### WHAT YOU ARE ASKED TO DO
Starting with the first line and ending with the one that holds "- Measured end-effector", retype the entries exactly.

[DATASET]

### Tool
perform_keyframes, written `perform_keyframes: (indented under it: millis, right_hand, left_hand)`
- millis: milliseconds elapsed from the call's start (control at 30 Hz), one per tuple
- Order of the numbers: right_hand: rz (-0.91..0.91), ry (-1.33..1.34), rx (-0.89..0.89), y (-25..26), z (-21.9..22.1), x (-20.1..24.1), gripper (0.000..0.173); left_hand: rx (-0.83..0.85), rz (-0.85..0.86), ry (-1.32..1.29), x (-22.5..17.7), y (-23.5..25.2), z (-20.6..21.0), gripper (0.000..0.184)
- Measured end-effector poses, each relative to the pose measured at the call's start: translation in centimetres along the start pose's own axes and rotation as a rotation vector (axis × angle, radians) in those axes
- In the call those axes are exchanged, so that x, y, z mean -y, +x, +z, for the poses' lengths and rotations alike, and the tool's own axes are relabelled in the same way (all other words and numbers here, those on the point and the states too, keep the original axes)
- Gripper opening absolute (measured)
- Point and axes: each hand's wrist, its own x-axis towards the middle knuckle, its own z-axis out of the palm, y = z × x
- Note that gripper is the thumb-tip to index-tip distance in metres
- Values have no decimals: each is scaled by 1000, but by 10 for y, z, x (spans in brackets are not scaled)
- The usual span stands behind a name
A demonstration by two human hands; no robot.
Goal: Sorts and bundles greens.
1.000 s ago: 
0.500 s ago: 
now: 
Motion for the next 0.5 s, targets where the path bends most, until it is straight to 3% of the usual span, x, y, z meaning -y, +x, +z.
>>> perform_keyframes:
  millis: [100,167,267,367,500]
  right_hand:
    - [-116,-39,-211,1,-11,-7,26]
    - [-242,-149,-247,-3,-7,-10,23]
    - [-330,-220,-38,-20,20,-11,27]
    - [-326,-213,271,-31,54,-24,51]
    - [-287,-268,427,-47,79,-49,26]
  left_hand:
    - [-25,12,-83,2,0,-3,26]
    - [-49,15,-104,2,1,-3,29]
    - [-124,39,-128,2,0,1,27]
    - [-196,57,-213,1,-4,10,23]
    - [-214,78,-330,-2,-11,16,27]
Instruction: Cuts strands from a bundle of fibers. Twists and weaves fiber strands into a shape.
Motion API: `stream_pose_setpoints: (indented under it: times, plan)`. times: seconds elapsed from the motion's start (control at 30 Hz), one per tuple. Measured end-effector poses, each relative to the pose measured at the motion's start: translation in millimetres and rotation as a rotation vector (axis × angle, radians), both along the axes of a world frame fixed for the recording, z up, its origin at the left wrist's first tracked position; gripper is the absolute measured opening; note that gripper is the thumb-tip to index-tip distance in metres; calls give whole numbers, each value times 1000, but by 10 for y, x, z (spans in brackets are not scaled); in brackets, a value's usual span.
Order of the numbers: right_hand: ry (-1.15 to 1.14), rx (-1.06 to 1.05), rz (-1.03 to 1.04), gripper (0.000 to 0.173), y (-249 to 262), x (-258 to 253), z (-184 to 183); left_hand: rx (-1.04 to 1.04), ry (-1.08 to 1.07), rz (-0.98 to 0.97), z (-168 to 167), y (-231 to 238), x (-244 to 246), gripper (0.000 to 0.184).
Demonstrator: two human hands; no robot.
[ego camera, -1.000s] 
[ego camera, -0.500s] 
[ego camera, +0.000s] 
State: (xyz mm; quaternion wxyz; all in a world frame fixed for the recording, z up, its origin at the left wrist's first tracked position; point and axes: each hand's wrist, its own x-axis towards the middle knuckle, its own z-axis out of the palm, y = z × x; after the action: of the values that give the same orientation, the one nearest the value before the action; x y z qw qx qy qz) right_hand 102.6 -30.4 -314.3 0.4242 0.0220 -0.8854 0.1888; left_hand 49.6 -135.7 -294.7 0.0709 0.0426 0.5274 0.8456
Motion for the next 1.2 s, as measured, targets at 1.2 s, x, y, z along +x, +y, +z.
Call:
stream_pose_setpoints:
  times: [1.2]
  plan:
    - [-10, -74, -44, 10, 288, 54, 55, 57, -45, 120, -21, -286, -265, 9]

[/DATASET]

### SOLUTION TO THE PROBLEM
### Tool
perform_keyframes, written `perform_keyframes: (indented under it: millis, right_hand, left_hand)`
- millis: milliseconds elapsed from the call's start (control at 30 Hz), one per tuple
- Order of the numbers: right_hand: rz (-0.91..0.91), ry (-1.33..1.34), rx (-0.89..0.89), y (-25..26), z (-21.9..22.1), x (-20.1..24.1), gripper (0.000..0.173); left_hand: rx (-0.83..0.85), rz (-0.85..0.86), ry (-1.32..1.29), x (-22.5..17.7), y (-23.5..25.2), z (-20.6..21.0), gripper (0.000..0.184)
- Measured end-effector poses, each relative to the pose measured at the call's start: translation in centimetres along the start pose's own axes and rotation as a rotation vector (axis × angle, radians) in those axes

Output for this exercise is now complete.